Are Land Trusts an Answer to Affordable Housing?

By Beacon Staff

When the Whitefish Housing Authority convenes this week for its annual beginning-of-the-year meeting, a central talking point will be a new community land trust program that is designed to provide permanent affordable housing options.

Last year, Whitefish implemented the state’s third community land trust. Missoula and Bozeman have similar programs. As the popularity of these trusts increases nationwide and as application deadlines near for the federal Neighborhood Stabilization Plan, more municipalities such as Kalispell and Eureka are looking to join the list.

The stabilization plan, part of the Housing and Economic Recovery Act of 2008, provides Montana with $19.5 million in funds for housing programs. Cities hoping for a chunk of that money must turn in applications soon, as funds are expected to be available beginning in February. Following the housing authority’s Jan. 28 meeting, SueAnn Grogan, the group’s director, said she will spend a week straight filling out applications and writing grants.

Thus far, the Whitefish Area Land Trust has secured $500,000 in grant money from the Montana Department of Commerce, Grogan said. She hopes for roughly another $1 million in grants in addition to the money homeowners will bring in through mortgage payments. Grogan said the trust could have buyers as early as June.

In a community land trust, a nonprofit buys land and holds it in perpetuity for the purposes of affordable housing. Low- and moderate-income homebuyers then can purchase existing houses on the land or stake claim to homes that will be built. In Whitefish, the trust already owns a lot on Second Street East and will be purchasing more as funding allows. Homes will sell for about $100,000.

After the purchase, the buyers only own the house. The trust still owns the land, while the homeowners lease it at an inexpensive rate. They also enjoy the usual perks of home ownership, such as tax benefits. The idea is that the trust keeps the land off the market and holds it in common for the community.

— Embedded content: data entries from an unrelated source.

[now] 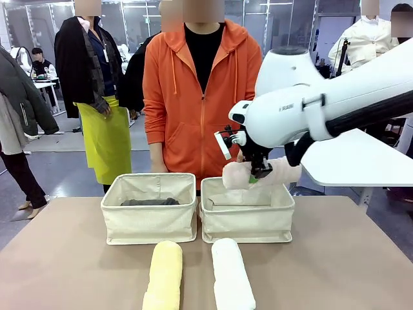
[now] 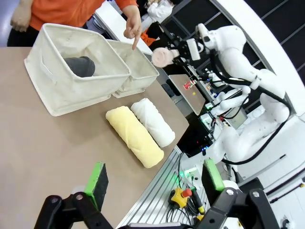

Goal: Divide the towels into two baskets.
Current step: Pick up one hotel-folded towel from the bottom of the table and place it in the Fabric basket indicated by the person.

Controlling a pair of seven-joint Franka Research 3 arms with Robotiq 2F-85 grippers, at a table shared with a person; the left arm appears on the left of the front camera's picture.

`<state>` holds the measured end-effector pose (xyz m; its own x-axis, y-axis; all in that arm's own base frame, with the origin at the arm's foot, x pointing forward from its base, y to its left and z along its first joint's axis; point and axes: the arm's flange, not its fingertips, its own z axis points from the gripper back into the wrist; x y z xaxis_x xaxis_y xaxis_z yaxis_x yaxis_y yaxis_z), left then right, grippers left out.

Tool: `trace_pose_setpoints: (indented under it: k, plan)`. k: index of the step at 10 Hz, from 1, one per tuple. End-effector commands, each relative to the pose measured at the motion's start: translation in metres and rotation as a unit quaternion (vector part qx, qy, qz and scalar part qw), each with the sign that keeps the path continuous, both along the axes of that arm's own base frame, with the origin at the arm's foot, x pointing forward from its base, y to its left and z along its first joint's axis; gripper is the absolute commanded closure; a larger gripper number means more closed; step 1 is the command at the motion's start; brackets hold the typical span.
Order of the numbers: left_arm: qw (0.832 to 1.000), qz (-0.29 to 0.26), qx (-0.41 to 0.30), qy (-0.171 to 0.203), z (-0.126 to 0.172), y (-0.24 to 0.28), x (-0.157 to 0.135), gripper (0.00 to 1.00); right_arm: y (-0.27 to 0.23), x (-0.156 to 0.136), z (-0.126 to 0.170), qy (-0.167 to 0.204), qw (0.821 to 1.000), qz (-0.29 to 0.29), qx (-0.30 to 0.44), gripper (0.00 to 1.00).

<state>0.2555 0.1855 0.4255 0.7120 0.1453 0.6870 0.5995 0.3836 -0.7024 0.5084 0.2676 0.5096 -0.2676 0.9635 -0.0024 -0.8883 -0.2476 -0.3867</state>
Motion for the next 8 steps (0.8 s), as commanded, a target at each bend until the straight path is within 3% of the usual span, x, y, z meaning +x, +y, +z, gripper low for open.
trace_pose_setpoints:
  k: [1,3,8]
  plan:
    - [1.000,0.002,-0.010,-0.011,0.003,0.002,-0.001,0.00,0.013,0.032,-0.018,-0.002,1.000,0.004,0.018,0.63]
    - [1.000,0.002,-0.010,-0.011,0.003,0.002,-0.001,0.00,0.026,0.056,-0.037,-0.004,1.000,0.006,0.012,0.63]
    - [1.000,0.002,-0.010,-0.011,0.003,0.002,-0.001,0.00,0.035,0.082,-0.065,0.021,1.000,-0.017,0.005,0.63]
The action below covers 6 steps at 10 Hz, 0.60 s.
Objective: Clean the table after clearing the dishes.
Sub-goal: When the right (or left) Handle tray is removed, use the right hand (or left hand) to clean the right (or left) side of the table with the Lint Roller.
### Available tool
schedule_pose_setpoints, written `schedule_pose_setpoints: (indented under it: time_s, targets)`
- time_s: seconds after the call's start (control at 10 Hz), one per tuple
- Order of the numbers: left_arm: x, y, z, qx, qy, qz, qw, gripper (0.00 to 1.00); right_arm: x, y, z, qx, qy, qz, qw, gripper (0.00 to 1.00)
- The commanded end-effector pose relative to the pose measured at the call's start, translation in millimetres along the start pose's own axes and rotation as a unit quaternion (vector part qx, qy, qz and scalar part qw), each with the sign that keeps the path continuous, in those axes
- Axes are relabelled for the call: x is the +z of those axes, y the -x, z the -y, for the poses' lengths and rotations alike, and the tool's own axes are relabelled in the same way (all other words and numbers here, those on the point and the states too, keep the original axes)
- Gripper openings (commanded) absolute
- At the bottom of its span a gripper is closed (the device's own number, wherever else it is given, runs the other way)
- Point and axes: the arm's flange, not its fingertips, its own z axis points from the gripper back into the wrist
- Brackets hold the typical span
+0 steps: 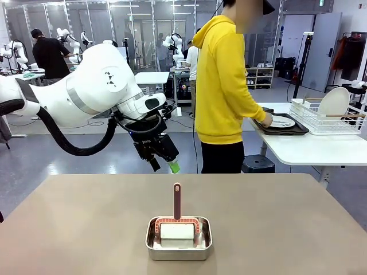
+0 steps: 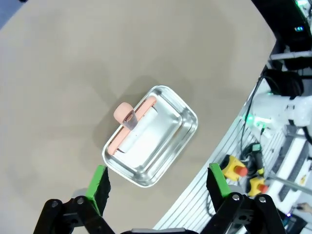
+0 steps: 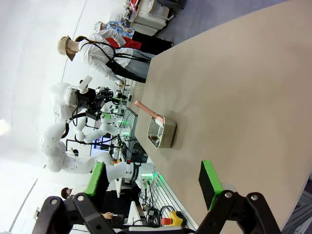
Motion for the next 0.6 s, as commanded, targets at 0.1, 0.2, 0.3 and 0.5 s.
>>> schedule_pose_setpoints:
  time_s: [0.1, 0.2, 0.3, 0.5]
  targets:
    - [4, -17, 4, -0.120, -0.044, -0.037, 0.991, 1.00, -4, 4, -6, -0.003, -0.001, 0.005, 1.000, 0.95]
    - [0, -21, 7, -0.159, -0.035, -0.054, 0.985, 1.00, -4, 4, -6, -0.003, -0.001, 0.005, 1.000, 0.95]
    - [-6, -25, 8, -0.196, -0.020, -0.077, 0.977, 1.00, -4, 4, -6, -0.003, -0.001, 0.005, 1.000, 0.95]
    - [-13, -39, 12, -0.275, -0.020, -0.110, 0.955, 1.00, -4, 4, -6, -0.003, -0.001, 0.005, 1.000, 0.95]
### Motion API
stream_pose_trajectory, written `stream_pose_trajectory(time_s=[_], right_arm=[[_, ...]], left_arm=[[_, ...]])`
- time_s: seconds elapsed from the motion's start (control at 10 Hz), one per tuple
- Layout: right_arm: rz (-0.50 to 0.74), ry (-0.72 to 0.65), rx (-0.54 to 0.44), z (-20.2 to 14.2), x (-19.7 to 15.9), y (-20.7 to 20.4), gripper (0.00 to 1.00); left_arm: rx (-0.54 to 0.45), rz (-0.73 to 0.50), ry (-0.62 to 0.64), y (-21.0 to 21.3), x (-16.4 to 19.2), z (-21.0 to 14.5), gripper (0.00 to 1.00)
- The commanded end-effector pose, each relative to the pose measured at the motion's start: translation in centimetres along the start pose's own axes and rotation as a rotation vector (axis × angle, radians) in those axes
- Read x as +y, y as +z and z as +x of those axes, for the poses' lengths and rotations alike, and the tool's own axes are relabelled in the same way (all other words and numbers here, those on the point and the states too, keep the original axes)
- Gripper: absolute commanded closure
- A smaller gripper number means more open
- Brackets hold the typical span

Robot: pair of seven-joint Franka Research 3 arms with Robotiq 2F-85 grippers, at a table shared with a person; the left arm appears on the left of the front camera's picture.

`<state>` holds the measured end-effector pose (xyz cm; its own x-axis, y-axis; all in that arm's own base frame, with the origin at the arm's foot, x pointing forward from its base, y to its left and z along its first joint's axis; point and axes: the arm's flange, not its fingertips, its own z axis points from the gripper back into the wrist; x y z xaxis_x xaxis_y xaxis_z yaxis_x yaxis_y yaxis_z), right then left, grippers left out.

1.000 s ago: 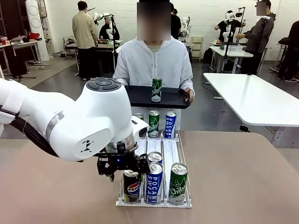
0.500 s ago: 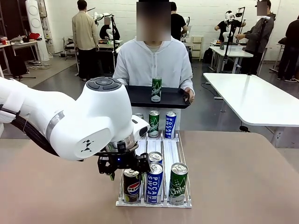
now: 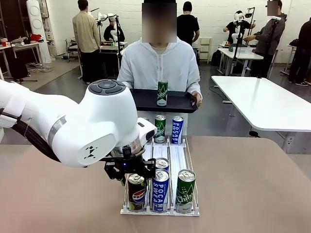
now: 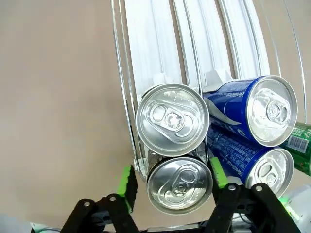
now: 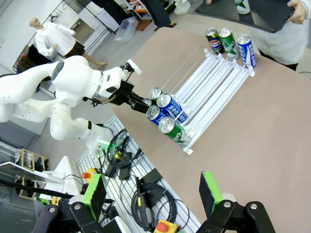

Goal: Retrieve and hand over the desired beverage to the person.
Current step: Pick up another can of the same type that the person held from the Automatic Can Dispenser.

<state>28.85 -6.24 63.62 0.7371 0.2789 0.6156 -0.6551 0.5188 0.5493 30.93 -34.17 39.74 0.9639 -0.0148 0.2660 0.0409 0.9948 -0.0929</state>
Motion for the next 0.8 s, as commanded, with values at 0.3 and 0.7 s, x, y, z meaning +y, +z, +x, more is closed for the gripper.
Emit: stream_pose_trajectory(time_s=[0.3,0.7], right_arm=[[0.032,0.015,-0.022,0.2,-0.1,-0.1,0.00],[0.032,0.015,-0.022,0.2,-0.1,-0.1,0.00]], left_arm=[[-0.010,-0.002,0.000,-0.8,0.4,-0.1,0.94],[0.032,-0.021,-0.026,0.9,-0.2,-0.1,1.00]])
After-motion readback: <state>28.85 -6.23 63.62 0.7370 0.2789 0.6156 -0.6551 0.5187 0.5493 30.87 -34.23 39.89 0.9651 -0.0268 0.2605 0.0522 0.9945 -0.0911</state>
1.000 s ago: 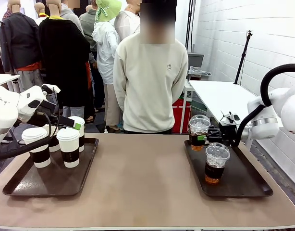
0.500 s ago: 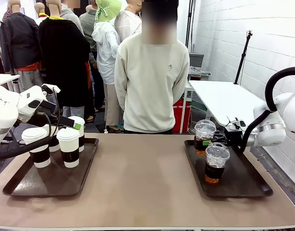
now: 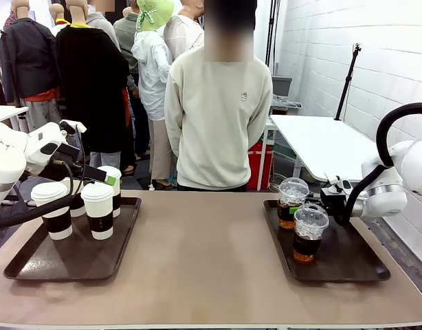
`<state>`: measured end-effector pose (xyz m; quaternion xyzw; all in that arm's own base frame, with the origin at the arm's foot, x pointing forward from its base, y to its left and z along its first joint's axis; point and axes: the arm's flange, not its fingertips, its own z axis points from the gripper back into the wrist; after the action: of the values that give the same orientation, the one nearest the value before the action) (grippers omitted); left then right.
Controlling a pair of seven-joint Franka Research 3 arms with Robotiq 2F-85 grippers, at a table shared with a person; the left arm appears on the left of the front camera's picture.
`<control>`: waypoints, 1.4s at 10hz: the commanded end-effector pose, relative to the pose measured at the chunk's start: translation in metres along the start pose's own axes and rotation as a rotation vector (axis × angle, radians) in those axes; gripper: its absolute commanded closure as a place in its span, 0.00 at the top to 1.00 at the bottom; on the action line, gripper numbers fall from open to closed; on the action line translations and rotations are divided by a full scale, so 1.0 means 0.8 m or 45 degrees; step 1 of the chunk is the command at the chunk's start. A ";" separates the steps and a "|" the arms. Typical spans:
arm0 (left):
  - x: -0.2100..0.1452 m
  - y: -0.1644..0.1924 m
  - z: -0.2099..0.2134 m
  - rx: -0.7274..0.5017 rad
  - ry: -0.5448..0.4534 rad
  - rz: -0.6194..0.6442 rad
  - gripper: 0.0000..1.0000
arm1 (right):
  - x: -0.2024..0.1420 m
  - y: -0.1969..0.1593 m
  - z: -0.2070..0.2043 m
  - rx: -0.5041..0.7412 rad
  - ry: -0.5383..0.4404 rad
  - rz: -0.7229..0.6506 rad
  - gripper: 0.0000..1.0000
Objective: Distribute the coffee onto the tray.
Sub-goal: Pick up another iced Americano from the middle of the table and place it on the right Handle tray.
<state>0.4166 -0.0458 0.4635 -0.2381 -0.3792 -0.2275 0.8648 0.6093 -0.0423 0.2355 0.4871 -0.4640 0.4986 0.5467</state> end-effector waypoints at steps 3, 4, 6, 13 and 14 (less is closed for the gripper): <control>0.002 0.001 0.004 0.004 0.014 -0.013 1.00 | -0.009 -0.009 -0.001 0.008 -0.045 0.005 0.68; 0.002 0.001 0.004 0.004 0.014 -0.013 1.00 | -0.009 -0.009 -0.002 0.013 -0.044 -0.008 0.87; 0.002 0.001 0.004 0.004 0.014 -0.013 1.00 | -0.006 -0.006 0.003 0.004 -0.038 -0.034 1.00; 0.002 0.001 0.004 0.004 0.014 -0.013 1.00 | -0.003 0.027 0.058 -0.114 -0.024 -0.071 1.00; 0.002 0.001 0.004 0.004 0.014 -0.013 1.00 | -0.003 0.032 0.066 -0.131 -0.026 -0.070 1.00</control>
<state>0.4166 -0.0458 0.4635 -0.2381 -0.3791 -0.2275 0.8648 0.5935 -0.0961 0.2331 0.4761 -0.4722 0.4666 0.5767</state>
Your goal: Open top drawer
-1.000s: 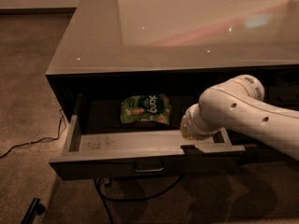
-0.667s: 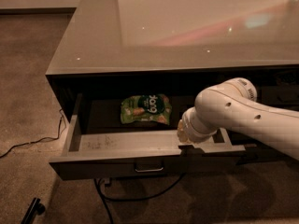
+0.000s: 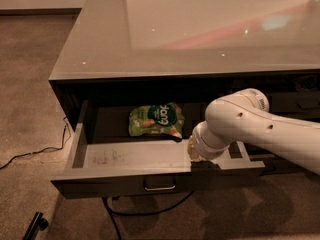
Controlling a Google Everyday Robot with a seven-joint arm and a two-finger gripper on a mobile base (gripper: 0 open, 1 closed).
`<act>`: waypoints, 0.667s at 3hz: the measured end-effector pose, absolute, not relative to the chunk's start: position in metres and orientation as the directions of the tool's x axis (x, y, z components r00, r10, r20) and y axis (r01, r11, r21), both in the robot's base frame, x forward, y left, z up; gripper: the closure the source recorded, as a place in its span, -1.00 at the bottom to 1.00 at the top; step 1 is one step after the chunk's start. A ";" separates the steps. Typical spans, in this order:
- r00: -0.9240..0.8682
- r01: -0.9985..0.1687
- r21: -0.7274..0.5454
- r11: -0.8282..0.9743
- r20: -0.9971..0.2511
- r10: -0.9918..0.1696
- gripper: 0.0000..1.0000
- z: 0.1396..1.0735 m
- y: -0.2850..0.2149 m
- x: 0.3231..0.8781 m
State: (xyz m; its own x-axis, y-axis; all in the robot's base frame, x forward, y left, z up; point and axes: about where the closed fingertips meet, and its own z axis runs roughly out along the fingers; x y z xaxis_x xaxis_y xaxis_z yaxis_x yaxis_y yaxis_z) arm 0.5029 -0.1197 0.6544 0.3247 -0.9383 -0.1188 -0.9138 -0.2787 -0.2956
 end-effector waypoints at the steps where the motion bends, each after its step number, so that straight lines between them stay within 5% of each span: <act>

Under the agreement, the resale price is limited. Therefore, homeowners get a modest paycheck for the appreciation in value if they decide to sell, but nowhere near market price. This way the house will still be affordable for the next purchaser or the owner can pass it along to an heir.

“A house isn’t a commodity, it’s a home,” Grogan said.

Officials in Kalispell and Eureka have also been looking into the viability of community land trusts. The proposed Siderius Commons development in south Kalispell, has plans to hold at least 100 homes in a community land trust. The development was recently recommended for annexation by the Kalispell planning board.

Also, Kalispell Community and Economic Development Director Kellie Danielson said the city has been looking into land trusts outside of Siderius Commons. At a Jan. 5 city council meeting, national housing expert Michel Brown of Minnesota discussed the costs and potential benefits of the affordable housing programs.

Danielson said a community land trust is an especially intriguing proposition in Flathead County, where median home prices far exceed the buying power of average wages.

“There’s a really big gap in housing affordability here,” Danielson said. “If a person is paying 30 percent of their income or more (on mortgage payments), then they are really stretched.”

Federal and state grants, Danielson said, can pay for the actual purchase of the land, but not the day-to-day operational costs. Trusts, like other organizations, require staff and management price tags. Danielson said Kalispell used to have a full-time housing staff that could deal with such matters, but the city can no longer afford to do so.

After gathering information from Brown’s presentation, Danielson said the city is drafting a business plan that would, hopefully within the next couple of months, outline the specific costs of community land trusts in Kalispell. She said the city, in these “exploratory stages,” is working with private organizations, such as Northwest Montana Human Resources, to help figure out a cost-efficient plan.

“We don’t have the resources to have a housing staff at this time,” Danielson said. “What happens is other entities in the community make up for that.”

There are more than 250 community land trusts in the nation. The model for Montana over the past decade has been the North Missoula Community Development Corporation. Bob Oaks, the NMCDC’s director, said he frequently receives phone calls from city officials and housing specialists throughout the West who have questions about setting up a trust.

Through three different projects, the NMCDC has established 42 affordable town homes and condominiums, along with five single-family detached houses. The remaining homes are selling for $101,000 to $127,000, compared to the median price in Missoula of more than $200,000. Oaks said the concept of a home that doesn’t substantially increase in value flies in the face of the “wealth-building capacity that Americans have,” but it’s an effective formula for affordable housing.

“It’s becoming the workforce model of choice all across the country,” Oaks said.

Oaks added that the foreclosure rate among these homes is miniscule compared to the market-based houses.

“Land trusts have done very well in terms of the housing crash,” Oaks said.